Small typo




  • Apparently, the DC schools use some model from Mathematica as part of teacher evaluations. It's supposed to use standardized test scores to figure out how much teachers are affecting scores based on past performance. Or something. Anywho...apparently, the latest calculations had an error in the code, leading to bad results. I couldn't find any details beyond what Politico is reporting, something about a "missing suffix in the programming code." I can understand why Mathematica wouldn't want to let the details of the bug out into the wild, but it would be interesting.

    Looks like some teachers got inflated ratings and others rated lower than they should have been. After fixing it, a few teachers are getting their $15,000 bonuses for good performance, though no one will have to pay back an erroneous bonus. I don't think anyone was fired, but apparently some teachers left for other districts or even quit teaching altogether after getting bad results.

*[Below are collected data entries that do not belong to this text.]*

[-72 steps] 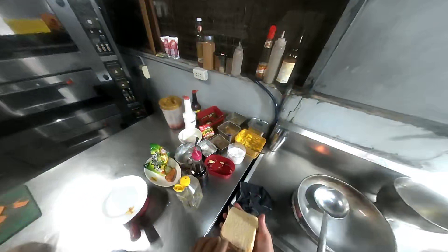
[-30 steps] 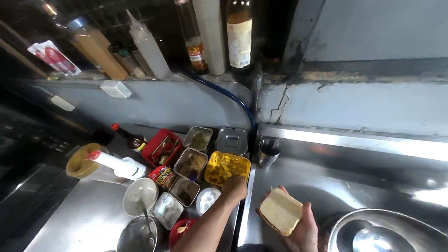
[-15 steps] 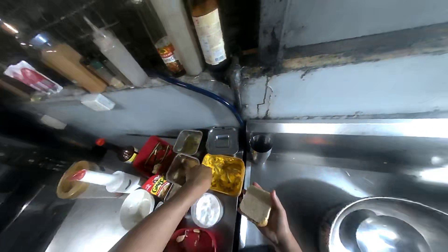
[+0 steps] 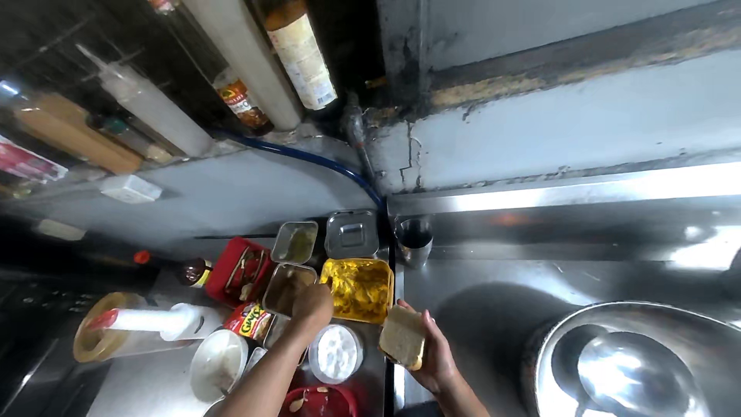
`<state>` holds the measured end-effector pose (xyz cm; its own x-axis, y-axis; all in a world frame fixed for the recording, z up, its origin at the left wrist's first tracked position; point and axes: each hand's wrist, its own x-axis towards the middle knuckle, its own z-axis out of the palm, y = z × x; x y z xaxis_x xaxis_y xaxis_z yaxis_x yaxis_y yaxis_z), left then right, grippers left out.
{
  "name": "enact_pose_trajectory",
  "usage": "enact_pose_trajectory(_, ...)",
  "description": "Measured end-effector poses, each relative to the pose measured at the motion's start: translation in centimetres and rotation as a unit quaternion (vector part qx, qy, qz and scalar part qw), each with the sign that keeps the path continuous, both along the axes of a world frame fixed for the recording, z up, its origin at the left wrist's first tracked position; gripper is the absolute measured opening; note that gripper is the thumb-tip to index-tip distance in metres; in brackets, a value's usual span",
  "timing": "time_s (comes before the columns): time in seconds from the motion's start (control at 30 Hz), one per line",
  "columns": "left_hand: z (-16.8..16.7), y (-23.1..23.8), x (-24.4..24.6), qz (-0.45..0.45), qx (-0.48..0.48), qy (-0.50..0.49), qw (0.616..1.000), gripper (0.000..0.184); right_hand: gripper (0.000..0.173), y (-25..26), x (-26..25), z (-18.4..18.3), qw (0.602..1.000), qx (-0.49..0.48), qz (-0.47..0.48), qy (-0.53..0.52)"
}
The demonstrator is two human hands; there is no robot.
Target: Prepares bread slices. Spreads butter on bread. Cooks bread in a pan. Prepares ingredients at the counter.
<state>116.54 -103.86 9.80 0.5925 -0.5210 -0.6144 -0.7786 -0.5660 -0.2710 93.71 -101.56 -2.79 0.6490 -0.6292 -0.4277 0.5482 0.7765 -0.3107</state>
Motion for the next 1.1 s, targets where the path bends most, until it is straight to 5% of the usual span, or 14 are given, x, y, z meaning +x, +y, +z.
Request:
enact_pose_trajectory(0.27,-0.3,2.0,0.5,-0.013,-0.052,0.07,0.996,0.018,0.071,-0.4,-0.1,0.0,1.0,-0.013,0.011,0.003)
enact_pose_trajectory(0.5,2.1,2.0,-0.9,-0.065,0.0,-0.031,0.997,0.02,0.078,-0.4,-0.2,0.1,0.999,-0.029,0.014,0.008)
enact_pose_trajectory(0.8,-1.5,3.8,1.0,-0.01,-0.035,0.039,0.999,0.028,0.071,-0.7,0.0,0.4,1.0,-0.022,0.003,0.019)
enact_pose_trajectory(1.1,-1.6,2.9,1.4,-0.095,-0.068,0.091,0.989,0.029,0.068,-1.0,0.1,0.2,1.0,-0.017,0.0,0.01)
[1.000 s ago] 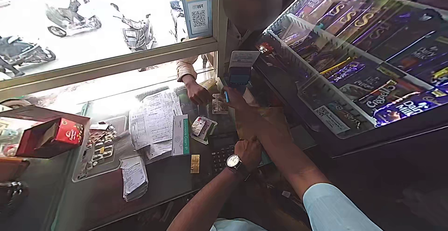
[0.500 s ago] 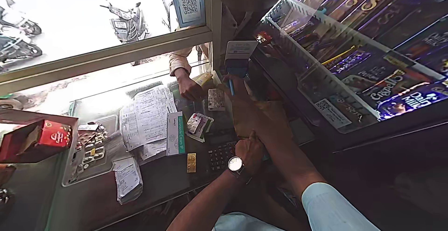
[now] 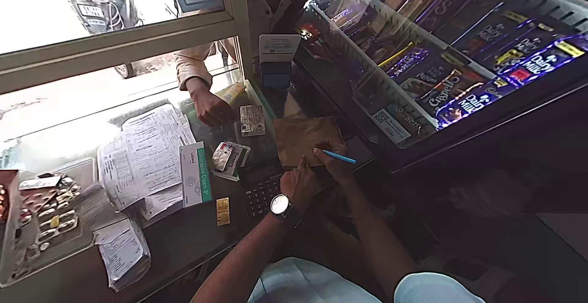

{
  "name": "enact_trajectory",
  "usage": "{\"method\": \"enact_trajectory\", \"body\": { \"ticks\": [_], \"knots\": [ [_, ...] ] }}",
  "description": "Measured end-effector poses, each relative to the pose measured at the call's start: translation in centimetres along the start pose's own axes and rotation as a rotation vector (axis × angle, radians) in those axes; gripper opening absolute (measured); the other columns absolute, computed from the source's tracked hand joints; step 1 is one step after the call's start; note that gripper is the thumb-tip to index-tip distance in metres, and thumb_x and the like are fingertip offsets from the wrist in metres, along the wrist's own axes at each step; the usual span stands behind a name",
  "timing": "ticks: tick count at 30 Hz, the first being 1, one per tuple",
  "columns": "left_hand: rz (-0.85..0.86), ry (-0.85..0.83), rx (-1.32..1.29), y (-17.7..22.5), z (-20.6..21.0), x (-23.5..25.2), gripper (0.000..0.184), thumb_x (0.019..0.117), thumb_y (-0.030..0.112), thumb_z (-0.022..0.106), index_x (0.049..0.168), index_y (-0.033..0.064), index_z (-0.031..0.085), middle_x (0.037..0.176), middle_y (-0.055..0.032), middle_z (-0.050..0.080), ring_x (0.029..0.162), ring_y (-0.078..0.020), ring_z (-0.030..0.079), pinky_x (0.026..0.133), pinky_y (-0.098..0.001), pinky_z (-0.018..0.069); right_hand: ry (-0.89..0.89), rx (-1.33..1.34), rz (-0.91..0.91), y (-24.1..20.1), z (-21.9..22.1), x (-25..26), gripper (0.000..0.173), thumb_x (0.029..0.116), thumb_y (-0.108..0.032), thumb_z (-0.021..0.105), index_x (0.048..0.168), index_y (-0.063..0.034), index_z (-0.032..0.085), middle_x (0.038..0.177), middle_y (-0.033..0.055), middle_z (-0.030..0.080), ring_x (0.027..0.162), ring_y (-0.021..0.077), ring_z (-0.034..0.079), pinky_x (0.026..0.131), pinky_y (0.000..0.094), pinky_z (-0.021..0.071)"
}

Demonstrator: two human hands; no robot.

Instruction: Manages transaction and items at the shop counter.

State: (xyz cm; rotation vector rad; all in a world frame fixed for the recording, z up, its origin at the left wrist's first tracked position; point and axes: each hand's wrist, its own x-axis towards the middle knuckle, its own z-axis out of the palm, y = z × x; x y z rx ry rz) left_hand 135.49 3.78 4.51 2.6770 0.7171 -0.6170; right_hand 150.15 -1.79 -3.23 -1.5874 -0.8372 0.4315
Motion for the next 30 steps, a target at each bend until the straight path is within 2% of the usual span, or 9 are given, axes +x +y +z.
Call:
{"method": "enact_trajectory", "body": {
  "ticks": [2, 4, 7, 11, 27, 30],
  "knots": [
    [-0.013, -0.003, 0.008, 0.0, 0.0, 0.02, 0.052, 0.1044, 0.008, 0.039, 0.156, 0.0038, 0.038, 0.17, -0.0095, 0.024, 0.096, -0.0319, 0.071, 0.075, -0.0466, 0.0573, -0.014, -0.097, -0.043, 0.1, 0.07, 0.11, 0.009, 0.0859, -0.011, 0.072, 0.091, -0.0045, 0.075, 0.08, 0.0001, 0.074, 0.067, 0.0037, 0.067, 0.064, 0.0221, 0.0576],
    [-0.023, -0.005, 0.007, -0.04, -0.14, -0.07, 0.053, 0.1051, 0.008, 0.036, 0.158, 0.0046, 0.036, 0.17, -0.0091, 0.024, 0.095, -0.0312, 0.071, 0.076, -0.0462, 0.0571, -0.034, -0.203, -0.112, 0.39, 0.09, 0.24, 0.01, 0.0848, -0.014, 0.071, 0.087, -0.0063, 0.077, 0.079, -0.0014, 0.074, 0.068, -0.0011, 0.065, 0.065, 0.0177, 0.055],
    [-0.019, -0.009, 0.014, -0.03, -0.13, -0.11, 0.053, 0.105, 0.007, 0.036, 0.158, 0.0041, 0.036, 0.17, -0.0092, 0.024, 0.096, -0.0311, 0.071, 0.075, -0.0458, 0.0573, -0.047, -0.257, -0.156, 0.67, 0.08, 0.01, 0.011, 0.0841, -0.015, 0.071, 0.084, -0.0067, 0.077, 0.078, -0.0017, 0.074, 0.07, -0.0031, 0.065, 0.067, 0.016, 0.0541],
    [-0.026, -0.021, 0.012, 0.2, -0.36, -0.05, 0.052, 0.1044, 0.006, 0.037, 0.156, 0.0035, 0.037, 0.169, -0.0099, 0.024, 0.096, -0.0316, 0.071, 0.075, -0.0465, 0.0574, -0.067, -0.314, -0.163, 0.41, 0.19, 0.06, 0.013, 0.084, -0.016, 0.071, 0.083, -0.0059, 0.078, 0.077, 0.0006, 0.073, 0.07, -0.0008, 0.065, 0.068, 0.0176, 0.0535],
    [-0.021, -0.026, 0.017, 0.12, -0.21, 0.03, 0.052, 0.1041, 0.005, 0.036, 0.155, 0.0014, 0.038, 0.17, -0.0112, 0.023, 0.094, -0.0311, 0.072, 0.073, -0.0455, 0.0577, -0.007, -0.346, -0.14, 0.1, 0.29, 0.02, 0.013, 0.0842, -0.016, 0.07, 0.082, -0.0062, 0.078, 0.073, 0.0002, 0.073, 0.066, -0.0021, 0.063, 0.064, 0.0175, 0.0515],
    [-0.025, -0.014, 0.016, 0.15, -0.2, -0.08, 0.052, 0.1052, 0.006, 0.034, 0.157, 0.0025, 0.036, 0.17, -0.0109, 0.023, 0.093, -0.0298, 0.072, 0.073, -0.044, 0.057, 0.011, -0.37, -0.159, 0.12, 0.5, 0.07, 0.012, 0.083, -0.014, 0.069, 0.081, -0.0063, 0.078, 0.075, 0.0009, 0.073, 0.068, -0.002, 0.064, 0.066, 0.0171, 0.0518]
  ]
}}
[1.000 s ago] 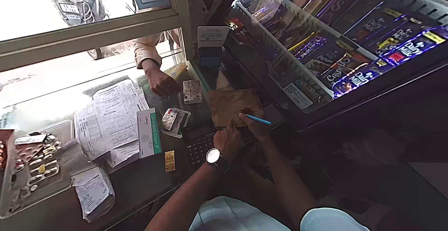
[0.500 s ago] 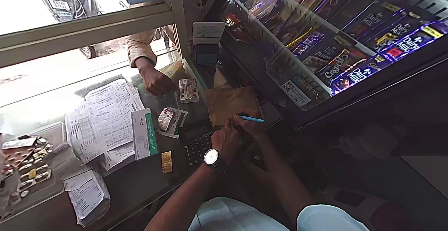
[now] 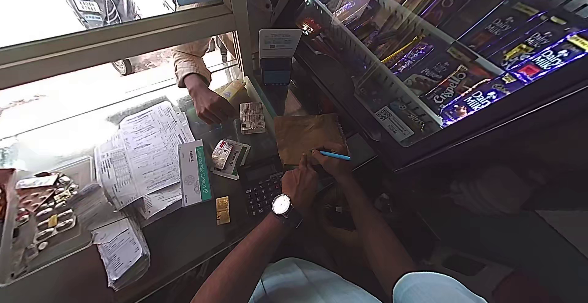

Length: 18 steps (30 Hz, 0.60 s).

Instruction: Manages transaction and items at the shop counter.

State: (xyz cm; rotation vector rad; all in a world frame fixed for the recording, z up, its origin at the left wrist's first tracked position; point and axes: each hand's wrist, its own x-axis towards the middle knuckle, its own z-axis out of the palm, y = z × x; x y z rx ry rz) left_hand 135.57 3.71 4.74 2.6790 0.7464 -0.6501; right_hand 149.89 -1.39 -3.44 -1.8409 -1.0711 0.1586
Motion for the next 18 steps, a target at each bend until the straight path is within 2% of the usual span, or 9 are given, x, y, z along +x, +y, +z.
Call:
{"method": "enact_trajectory", "body": {
  "ticks": [3, 7, 9, 10, 12, 13, 14, 16, 18],
  "knots": [
    [0.004, -0.003, -0.012, 0.0, 0.0, -0.2, 0.051, 0.1053, 0.007, 0.034, 0.156, 0.0021, 0.037, 0.17, -0.0116, 0.023, 0.093, -0.0302, 0.072, 0.073, -0.0442, 0.0575, 0.003, 0.069, 0.04, 0.3, -0.2, 0.1, 0.01, 0.0815, -0.011, 0.067, 0.079, -0.0052, 0.075, 0.073, -0.0012, 0.07, 0.066, -0.0028, 0.061, 0.063, 0.017, 0.049],
    [0.032, 0.018, -0.095, -0.2, -0.5, -0.6, 0.049, 0.1066, 0.007, 0.033, 0.154, 0.0001, 0.04, 0.169, -0.0141, 0.025, 0.097, -0.0332, 0.071, 0.075, -0.0468, 0.0576, 0.067, 0.455, 0.103, 0.7, -1.1, 0.1, 0.009, 0.0872, -0.005, 0.062, 0.086, -0.0086, 0.069, 0.073, -0.0084, 0.068, 0.057, -0.0003, 0.058, 0.052, 0.0183, 0.0493],
    [0.047, 0.029, -0.18, -0.5, -0.3, -1.0, 0.046, 0.1062, 0.006, 0.035, 0.15, -0.0021, 0.045, 0.168, -0.0163, 0.027, 0.099, -0.0351, 0.071, 0.075, -0.0483, 0.058, 0.143, 0.486, 0.096, 0.2, -0.7, -0.4, 0.007, 0.0901, -0.006, 0.061, 0.091, -0.0089, 0.068, 0.076, -0.0101, 0.069, 0.058, -0.0006, 0.06, 0.052, 0.0182, 0.0515],
    [0.05, 0.034, -0.212, -0.7, -0.1, -1.0, 0.044, 0.1059, 0.006, 0.036, 0.148, -0.0029, 0.048, 0.167, -0.0167, 0.027, 0.1, -0.0355, 0.071, 0.075, -0.0487, 0.0583, 0.175, 0.448, 0.054, -0.5, -0.4, -0.7, 0.006, 0.091, -0.006, 0.062, 0.093, -0.0062, 0.067, 0.079, -0.009, 0.069, 0.062, -0.0011, 0.062, 0.055, 0.0176, 0.0533],
    [0.042, 0.071, -0.26, -0.9, 0.2, -0.6, 0.041, 0.1052, 0.003, 0.037, 0.142, -0.0039, 0.054, 0.165, -0.0178, 0.032, 0.1, -0.0357, 0.071, 0.074, -0.0485, 0.0586, 0.206, 0.283, -0.139, -2.5, 0.2, -1.3, 0.014, 0.0923, -0.009, 0.065, 0.098, 0.0032, 0.069, 0.09, -0.0001, 0.07, 0.078, -0.0011, 0.065, 0.071, 0.0157, 0.0547],
    [0.035, 0.076, -0.284, -0.9, 0.3, -0.5, 0.04, 0.1059, 0.004, 0.036, 0.14, -0.0039, 0.056, 0.164, -0.0178, 0.034, 0.101, -0.036, 0.07, 0.075, -0.0487, 0.0582, 0.22, 0.165, -0.278, -3.6, 0.2, -1.7, 0.019, 0.094, -0.01, 0.065, 0.098, 0.0078, 0.07, 0.094, 0.0096, 0.071, 0.087, 0.0042, 0.066, 0.079, 0.0179, 0.0543],
    [0.038, 0.068, -0.303, -0.9, 0.3, -0.5, 0.04, 0.1067, 0.005, 0.036, 0.139, -0.0042, 0.056, 0.163, -0.0184, 0.036, 0.103, -0.0366, 0.07, 0.077, -0.0493, 0.0578, 0.259, 0.049, -0.425, -4.4, 0.3, -2.1, 0.021, 0.096, -0.011, 0.066, 0.099, 0.0088, 0.07, 0.094, 0.0183, 0.071, 0.091, 0.014, 0.067, 0.083, 0.0236, 0.0539],
    [0.067, 0.05, -0.297, -0.9, 0.2, -0.4, 0.039, 0.1074, 0.007, 0.035, 0.137, -0.0052, 0.057, 0.161, -0.0199, 0.038, 0.105, -0.0377, 0.069, 0.076, -0.0502, 0.0582, 0.395, -0.137, -0.612, -5.0, -0.2, -2.0, 0.018, 0.0982, -0.012, 0.065, 0.103, 0.0037, 0.07, 0.095, 0.0217, 0.07, 0.094, 0.0271, 0.068, 0.084, 0.0337, 0.0532],
    [0.083, 0.039, -0.261, -1.1, 0.0, -0.4, 0.039, 0.108, 0.008, 0.034, 0.137, -0.0052, 0.057, 0.162, -0.02, 0.037, 0.107, -0.0376, 0.069, 0.077, -0.05, 0.0582, 0.52, -0.141, -0.606, -5.5, -0.6, -1.4, 0.016, 0.0974, -0.01, 0.066, 0.101, 0.0051, 0.071, 0.094, 0.0221, 0.07, 0.094, 0.0265, 0.067, 0.084, 0.0314, 0.0539]
  ]
}}
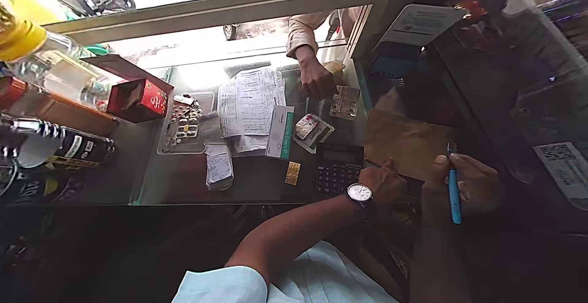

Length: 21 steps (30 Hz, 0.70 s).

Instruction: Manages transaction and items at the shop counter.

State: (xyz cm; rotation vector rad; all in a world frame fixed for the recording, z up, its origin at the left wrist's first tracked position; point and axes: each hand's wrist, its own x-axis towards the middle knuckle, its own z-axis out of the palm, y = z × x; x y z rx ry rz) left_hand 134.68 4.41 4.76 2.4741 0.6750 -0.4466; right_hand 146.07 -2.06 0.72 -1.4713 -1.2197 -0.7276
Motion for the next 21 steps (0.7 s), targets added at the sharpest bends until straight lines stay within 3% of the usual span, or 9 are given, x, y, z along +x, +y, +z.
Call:
{"method": "enact_trajectory", "body": {
  "ticks": [4, 7, 9, 11, 13, 16, 21],
  "knots": [
    [-0.002, 0.005, 0.04, -0.1, 0.1, 0.0, 0.039, 0.1064, 0.006, 0.035, 0.138, -0.0051, 0.056, 0.164, -0.0183, 0.033, 0.105, -0.0362, 0.069, 0.074, -0.0487, 0.0584, -0.003, 0.055, 0.063, 0.7, -0.5, 0.2, 0.016, 0.096, -0.007, 0.067, 0.099, 0.0085, 0.07, 0.095, 0.0223, 0.068, 0.095, 0.018, 0.067, 0.082, 0.0211, 0.053],
    [-0.005, 0.013, 0.055, -0.1, 0.2, 0.1, 0.041, 0.1058, 0.005, 0.035, 0.14, -0.0053, 0.054, 0.165, -0.0177, 0.032, 0.101, -0.0355, 0.07, 0.073, -0.0481, 0.0583, -0.093, 0.086, 0.147, 1.9, -1.0, -1.1, 0.021, 0.0961, -0.011, 0.066, 0.099, 0.0086, 0.072, 0.096, 0.0221, 0.07, 0.093, 0.0175, 0.068, 0.081, 0.0221, 0.0552],
    [0.0, 0.012, 0.076, 0.2, 0.2, 0.3, 0.042, 0.1059, 0.005, 0.034, 0.141, -0.0045, 0.054, 0.166, -0.0169, 0.03, 0.1, -0.0354, 0.071, 0.072, -0.048, 0.0583, -0.14, 0.153, 0.355, 3.2, -1.2, -2.5, 0.022, 0.0961, -0.012, 0.066, 0.102, 0.0088, 0.071, 0.098, 0.0157, 0.07, 0.089, 0.0098, 0.067, 0.079, 0.0205, 0.0558],
    [-0.01, -0.003, 0.11, 0.3, 0.1, 0.2, 0.044, 0.1064, 0.005, 0.032, 0.145, -0.0039, 0.05, 0.167, -0.0167, 0.028, 0.1, -0.035, 0.07, 0.073, -0.0474, 0.0577, -0.126, 0.243, 0.632, 4.3, -0.9, -3.5, 0.019, 0.0941, -0.01, 0.065, 0.103, 0.0051, 0.071, 0.09, 0.004, 0.07, 0.076, 0.0026, 0.066, 0.069, 0.0192, 0.0571],
    [-0.024, 0.0, 0.124, 0.3, 0.0, 0.1, 0.045, 0.1067, 0.005, 0.03, 0.148, -0.0034, 0.046, 0.167, -0.0166, 0.029, 0.1, -0.035, 0.07, 0.075, -0.0474, 0.0566, -0.079, 0.351, 0.771, 5.0, -0.6, -3.4, 0.013, 0.0948, -0.007, 0.063, 0.103, 0.0015, 0.069, 0.082, -0.0012, 0.07, 0.069, 0.0051, 0.067, 0.065, 0.0226, 0.0587],
    [-0.02, 0.024, 0.157, 0.3, 0.0, 0.1, 0.046, 0.1065, 0.005, 0.03, 0.148, -0.0035, 0.046, 0.165, -0.0174, 0.032, 0.097, -0.0347, 0.07, 0.074, -0.0474, 0.0562, -0.109, 0.381, 0.854, 5.2, -0.5, -3.1, 0.014, 0.097, -0.008, 0.061, 0.105, 0.0005, 0.068, 0.082, -0.0018, 0.07, 0.07, 0.0061, 0.067, 0.067, 0.0226, 0.0586],
    [-0.024, 0.037, 0.217, 1.3, 0.3, -1.0, 0.047, 0.1054, 0.004, 0.031, 0.15, -0.0038, 0.042, 0.165, -0.0165, 0.031, 0.09, -0.0312, 0.07, 0.069, -0.044, 0.0554, -0.172, 0.322, 0.835, 5.7, -0.4, -3.3, 0.014, 0.0956, -0.011, 0.065, 0.103, -0.0008, 0.071, 0.083, -0.0006, 0.07, 0.073, 0.0044, 0.066, 0.068, 0.0211, 0.0568]
  ]
}}
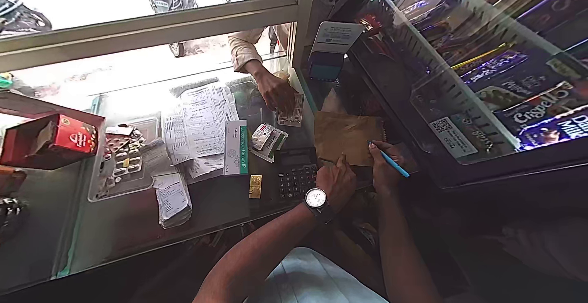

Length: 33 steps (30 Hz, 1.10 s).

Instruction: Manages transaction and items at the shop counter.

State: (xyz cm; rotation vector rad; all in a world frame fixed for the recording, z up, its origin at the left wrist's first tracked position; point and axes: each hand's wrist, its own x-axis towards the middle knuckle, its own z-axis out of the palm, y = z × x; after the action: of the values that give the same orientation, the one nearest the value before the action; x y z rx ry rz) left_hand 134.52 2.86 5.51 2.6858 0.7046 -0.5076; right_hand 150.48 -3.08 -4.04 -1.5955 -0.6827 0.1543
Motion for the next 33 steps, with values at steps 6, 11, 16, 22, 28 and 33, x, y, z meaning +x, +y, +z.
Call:
{"method": "enact_trajectory", "body": {
  "ticks": [6, 11, 16, 22, 28, 33],
  "knots": [
    [-0.046, -0.092, -0.055, 0.1, -0.2, -0.7, 0.043, 0.1047, 0.004, 0.036, 0.144, -0.0046, 0.051, 0.16, -0.0214, 0.038, 0.096, -0.0379, 0.07, 0.073, -0.0505, 0.0565, -0.005, -0.048, -0.022, 0.1, 0.3, -0.3, 0.017, 0.0958, -0.014, 0.066, 0.106, -0.002, 0.072, 0.088, 0.0013, 0.072, 0.076, 0.005, 0.066, 0.072, 0.0238, 0.0571],
    [-0.017, -0.124, 0.03, 0.0, 0.0, -0.2, 0.044, 0.1036, 0.007, 0.039, 0.146, -0.0003, 0.05, 0.167, -0.0133, 0.029, 0.098, -0.036, 0.071, 0.075, -0.0498, 0.0573, -0.137, -0.05, -0.065, -1.1, -0.6, -1.5, 0.017, 0.0876, -0.009, 0.068, 0.101, 0.0009, 0.072, 0.089, 0.0045, 0.073, 0.077, 0.006, 0.068, 0.073, 0.0244, 0.0583],
    [-0.054, -0.15, 0.059, 0.8, -0.1, -0.3, 0.045, 0.1045, 0.005, 0.035, 0.146, -0.003, 0.048, 0.168, -0.0147, 0.027, 0.097, -0.0347, 0.071, 0.074, -0.0471, 0.0572, -0.245, -0.19, -0.119, -1.0, 0.2, -1.6, 0.011, 0.085, -0.015, 0.071, 0.086, -0.0058, 0.077, 0.078, -0.0005, 0.074, 0.069, -0.0015, 0.067, 0.066, 0.0172, 0.0554],
    [-0.061, -0.131, 0.052, 0.9, 0.1, -0.4, 0.041, 0.1047, 0.005, 0.034, 0.138, -0.0041, 0.055, 0.166, -0.0176, 0.029, 0.094, -0.0339, 0.071, 0.071, -0.0456, 0.0567, -0.278, -0.241, -0.124, -1.1, 0.8, -1.4, 0.011, 0.0856, -0.016, 0.072, 0.087, -0.007, 0.078, 0.079, -0.0001, 0.074, 0.071, -0.0017, 0.067, 0.068, 0.0168, 0.0549],
    [-0.054, -0.116, 0.038, 0.9, 0.1, -0.3, 0.041, 0.1049, 0.004, 0.033, 0.14, -0.0049, 0.054, 0.165, -0.0188, 0.031, 0.094, -0.0345, 0.071, 0.072, -0.0458, 0.0569, -0.292, -0.267, -0.157, -0.8, 0.7, -1.6, 0.013, 0.0861, -0.018, 0.071, 0.087, -0.007, 0.078, 0.078, 0.0003, 0.074, 0.07, -0.0006, 0.066, 0.067, 0.0181, 0.0543],
    [-0.045, -0.095, 0.002, 0.7, 0.2, -0.4, 0.041, 0.1049, 0.003, 0.032, 0.139, -0.0072, 0.053, 0.16, -0.0231, 0.037, 0.093, -0.036, 0.071, 0.071, -0.0461, 0.0571, -0.293, -0.277, -0.173, -0.4, 0.8, -1.7, 0.014, 0.086, -0.019, 0.07, 0.087, -0.0071, 0.078, 0.079, 0.0007, 0.074, 0.073, 0.0002, 0.066, 0.069, 0.0186, 0.0541]
  ]
}}
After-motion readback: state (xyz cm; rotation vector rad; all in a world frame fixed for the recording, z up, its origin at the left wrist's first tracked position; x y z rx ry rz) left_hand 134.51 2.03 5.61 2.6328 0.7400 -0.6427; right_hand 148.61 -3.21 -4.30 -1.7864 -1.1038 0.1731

  • Discourse touched me in a no-no place

    @boomzilla said:

    I don't think anyone was fired

    @FT(first para of)TFA said:
    A single missing suffix among thousands of lines of programming code led a public school teacher in Washington, D.C., to be erroneously fired for incompetence, three teachers to miss out on $15,000 bonuses and 40 others to receive inaccurate job evaluations.



  • @PJH said:

    @boomzilla said:
    I don't think anyone was fired

    @FT(first para of)TFA said:
    A single missing suffix among thousands of lines of programming code led a public school teacher in Washington, D.C., to be erroneously fired for incompetence, three teachers to miss out on $15,000 bonuses and 40 others to receive inaccurate job evaluations.

    Oops. Not sure why I said that. I read that and another article that said the same thing. I think I over interpreted the stuff about people leaving without being fired.



  • While evaluating performance purely based on some metric is always bad, I don't think there is a huge WTF here, although they blow it up like everything was entirely wrong. It looks to me as some rounding error (e.g. wrong rounding method) or small percentage bias was there, based on:

    The recalculations produced “very small differences” in individual teachers’ scores, Devaney said
    Half were rated higher than they should have been and half were rated lower, Kamras said.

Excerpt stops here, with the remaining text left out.